# [INSTRUCTIONS FOR THE TASK]
From the data below, repeat exactly the lines from the line with "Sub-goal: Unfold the" to the line with "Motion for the", both included.

------------------------

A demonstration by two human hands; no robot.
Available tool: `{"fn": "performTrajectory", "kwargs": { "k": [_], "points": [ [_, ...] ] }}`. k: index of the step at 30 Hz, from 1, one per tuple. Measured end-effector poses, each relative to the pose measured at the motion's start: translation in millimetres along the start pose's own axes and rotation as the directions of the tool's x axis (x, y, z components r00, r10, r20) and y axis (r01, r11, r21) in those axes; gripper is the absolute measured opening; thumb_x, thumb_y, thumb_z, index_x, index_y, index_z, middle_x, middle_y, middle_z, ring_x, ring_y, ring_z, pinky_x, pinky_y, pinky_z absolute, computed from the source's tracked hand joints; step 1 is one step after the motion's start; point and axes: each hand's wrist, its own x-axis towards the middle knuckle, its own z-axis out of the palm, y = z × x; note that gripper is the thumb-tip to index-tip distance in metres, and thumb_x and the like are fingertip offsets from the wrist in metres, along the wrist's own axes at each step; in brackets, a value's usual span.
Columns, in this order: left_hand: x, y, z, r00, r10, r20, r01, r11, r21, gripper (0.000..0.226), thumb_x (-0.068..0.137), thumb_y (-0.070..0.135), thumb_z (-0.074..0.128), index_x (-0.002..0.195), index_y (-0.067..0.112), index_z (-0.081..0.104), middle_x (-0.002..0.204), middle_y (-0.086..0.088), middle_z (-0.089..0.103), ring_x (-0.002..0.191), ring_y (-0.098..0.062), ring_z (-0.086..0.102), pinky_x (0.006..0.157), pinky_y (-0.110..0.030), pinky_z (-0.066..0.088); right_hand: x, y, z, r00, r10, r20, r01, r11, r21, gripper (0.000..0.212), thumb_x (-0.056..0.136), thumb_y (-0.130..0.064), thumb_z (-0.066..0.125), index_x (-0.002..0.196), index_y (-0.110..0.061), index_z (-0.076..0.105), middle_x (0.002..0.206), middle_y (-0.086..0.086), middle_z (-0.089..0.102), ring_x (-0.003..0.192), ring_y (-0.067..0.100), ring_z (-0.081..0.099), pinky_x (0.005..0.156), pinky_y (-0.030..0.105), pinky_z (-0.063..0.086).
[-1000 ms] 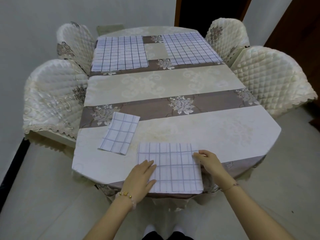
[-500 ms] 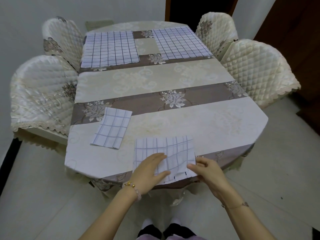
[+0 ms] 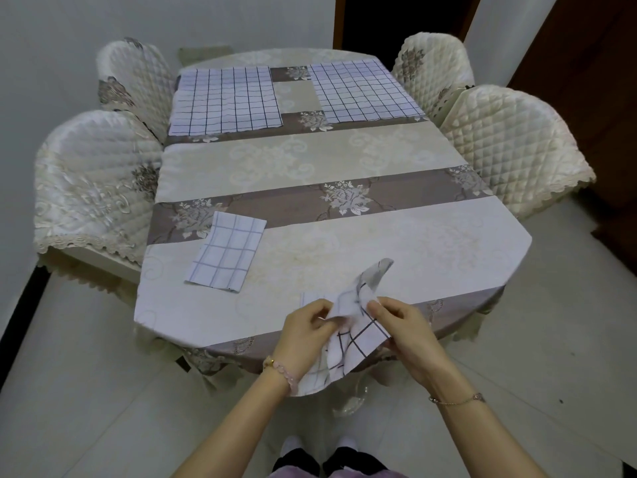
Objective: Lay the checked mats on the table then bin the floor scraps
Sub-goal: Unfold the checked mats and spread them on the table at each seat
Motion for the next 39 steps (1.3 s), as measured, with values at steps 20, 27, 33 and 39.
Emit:
{"fn": "performTrajectory", "kwargs": {
  "k": [20,27,33,39],
  "points": [
    [14.7,30.0,-19.1,0.989,-0.095,-0.113,0.056,0.950,-0.309,0.018,0.089,0.013,0.059,0.074,0.016,0.067,0.064,0.008,0.068,0.064,-0.006,0.065,0.059,-0.021,0.055,2.6,-24.2,9.4,0.990,-0.109,0.084,0.096,0.985,0.145,0.029,0.086,-0.029,0.061,0.113,-0.019,0.067,0.112,0.002,0.072,0.104,0.016,0.067,0.090,0.035,0.052],
    [16.5,36.5,-5.4,0.987,-0.114,-0.113,0.068,0.933,-0.352,0.011,0.089,0.010,0.059,0.089,0.012,0.070,0.083,-0.005,0.071,0.077,-0.017,0.070,0.062,-0.026,0.059,2.8,-19.5,34.4,0.990,-0.131,-0.057,0.136,0.986,0.101,0.022,0.085,-0.017,0.067,0.105,-0.025,0.068,0.103,-0.002,0.074,0.099,0.017,0.069,0.090,0.041,0.055],
    [15.2,37.4,-9.1,0.993,-0.096,-0.072,0.067,0.942,-0.329,0.012,0.090,0.013,0.058,0.086,0.015,0.069,0.082,-0.002,0.070,0.074,-0.011,0.069,0.060,-0.021,0.057,8.5,-20.3,33.9,0.980,-0.135,-0.143,0.146,0.987,0.072,0.011,0.085,-0.015,0.065,0.093,-0.019,0.072,0.089,0.001,0.075,0.087,0.020,0.071,0.079,0.034,0.058],
    [21.8,29.9,-39.8,0.974,-0.144,-0.177,0.070,0.927,-0.368,0.015,0.092,0.011,0.053,0.079,0.009,0.060,0.075,-0.004,0.060,0.067,-0.010,0.060,0.056,-0.020,0.056,14.5,-22.4,10.2,0.982,-0.083,-0.172,0.096,0.993,0.069,0.014,0.088,-0.017,0.062,0.087,-0.010,0.074,0.092,0.015,0.075,0.089,0.033,0.069,0.086,0.048,0.056]
  ]
}}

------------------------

# [REPLY]
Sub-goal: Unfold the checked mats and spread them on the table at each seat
Motion for the next 39 steps (1.3 s), as measured, with values at steps 20, 27, 33 and 39.

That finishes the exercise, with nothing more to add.